身元とメンバーシップ
bae にはどこにもアカウントシステムがありません。デバイスの身元は、そのデバイスが生成して OS のキーリングに保持する Ed25519 鍵ペアです。公開鍵そのものが身元です。誰がライブラリに属するかは、クラウドホーム内の署名済みレコードの集合であり、それを持つ誰でも検証できます。サーバーは発行しません。この仕組みは coven のもので、このページでは bae がどう使うかを説明します。
メンバーシップレコード
このセクションへのリンク各所有者は、署名済みメンバーシップ項目の追記専用ストリームをクラウドホームへ書き込みます。この鍵をこのロールで追加した、この鍵を削除した、という項目です。各項目は前の項目へリンクし、各所有者は自分のストリームの先端を宣言する head に署名します。そのため、プロバイダーがレコードを落としたり並べ替えたりした場合、信じるのではなく検出されます。ライブラリが受け入れるのは、すべての所有者の検証済みストリームの和集合です。
各 pull では、各変更セットの作成者がこのレコードに照合されます。現在のメンバーによる署名か、書き込み可能なロールかを確認します。削除済みデバイス、追加されたことのない鍵、無効な署名からの変更セットは適用されません。プロバイダーはレコードを保存しますが、偽造はできません。メンバーシップを変えられるのは所有者鍵の保持者だけです。
ロール
このセクションへのリンクOwner と Member はどちらもライブラリを読み書きできます。所有者はさらにデバイスを承認および削除できます。bae の最初のデバイスは owner で、そのデバイスが承認するすべてのデバイスは member として参加します。(下層の仕組みには 3 つ目のロールとして読み取り専用 follower がありますが、bae は現在割り当てません。)
参加手順
このセクションへのリンクデバイスの追加は、明示的な人間による検証を伴う 1 回のローカル ペアリング セッションです。
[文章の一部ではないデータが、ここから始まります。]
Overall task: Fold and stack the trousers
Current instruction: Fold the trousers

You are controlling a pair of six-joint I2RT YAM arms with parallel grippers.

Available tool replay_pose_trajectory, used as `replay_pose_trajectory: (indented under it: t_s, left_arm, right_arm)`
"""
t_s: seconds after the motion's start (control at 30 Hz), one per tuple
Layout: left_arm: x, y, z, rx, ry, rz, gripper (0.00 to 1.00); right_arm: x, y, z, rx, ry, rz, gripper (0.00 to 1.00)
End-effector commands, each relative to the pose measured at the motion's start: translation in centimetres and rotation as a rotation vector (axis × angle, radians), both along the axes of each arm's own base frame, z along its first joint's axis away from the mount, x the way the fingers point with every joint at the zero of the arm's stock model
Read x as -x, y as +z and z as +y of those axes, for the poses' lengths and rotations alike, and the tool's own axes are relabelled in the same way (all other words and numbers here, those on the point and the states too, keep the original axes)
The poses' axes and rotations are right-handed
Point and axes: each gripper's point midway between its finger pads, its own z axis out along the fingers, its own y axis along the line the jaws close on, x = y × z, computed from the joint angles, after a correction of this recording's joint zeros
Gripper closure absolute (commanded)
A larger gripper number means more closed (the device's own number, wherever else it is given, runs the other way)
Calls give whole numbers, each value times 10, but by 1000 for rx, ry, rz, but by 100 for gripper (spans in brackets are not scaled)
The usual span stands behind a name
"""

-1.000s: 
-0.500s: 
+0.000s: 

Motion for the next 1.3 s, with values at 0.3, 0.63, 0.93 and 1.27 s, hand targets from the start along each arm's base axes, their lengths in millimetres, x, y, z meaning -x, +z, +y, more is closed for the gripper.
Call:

- 所有者が デバイスを追加する を開始します。 bae はローカル ネットワークを短時間リッスンし、1 つのペアリング コードを表示します。これには、リスナーのアドレス、一時的なセッション キー、ライブラリ名、プロバイダー、および有効期限が含まれます。ライブラリ キーや永続的なストレージの資格情報は含まれません。
- 参加デバイスはコードをスキャンし、デバイス キー ペアを作成し、必要に応じてプロバイダーにサインインし、暗号化されたローカル接続を通じて署名付き公開キーとプロバイダー アカウント ID を送信します。両方のデバイスに同じ指紋が表示されます。
- 所有者は指紋を比較し、その正確な身元を承認します。承認により、必要に応じてクラウド アカウントへのアクセスが許可され、メンバーシップ エントリに署名し、ライブラリ キーと新しいデバイスの公開キーへの最終ストレージ アクセスが封印されます。
- 封印されたパッケージは、同じ認証されたローカル接続を通じて返されます。参加デバイスはそれを開き、クラウド ストレージからブートストラップして、同期を開始します。
期限切れ、中断、または拒否されたペアリングでは何も許可されません。
メンバーを削除すると、署名済み削除が追加され、ライブラリ鍵が、削除された鍵が受け取らない新世代へローテーションされます(暗号化 を参照)。アクセスを取り消せるストレージでは、アクセスも取り下げられます。削除されたデバイスにすでに同期されたものは、そのデバイスに残ります。データを送信後に取り戻すことはできません。ローテーション後のものは、そのデバイスの届かないところにあります。
復元コード
このセクションへのリンク復元コードは、意図的にメンバーシップを迂回します。クラウドホームの座標とライブラリ鍵を 1 つのベアラー文字列にしたもので、生きている承認者がいなくても自分のライブラリを復元するためのものです。必要なときに生成され、Apple プラットフォームでは自動的に iCloud Keychain に保存され、ライブラリそのものと同じだけ機密です。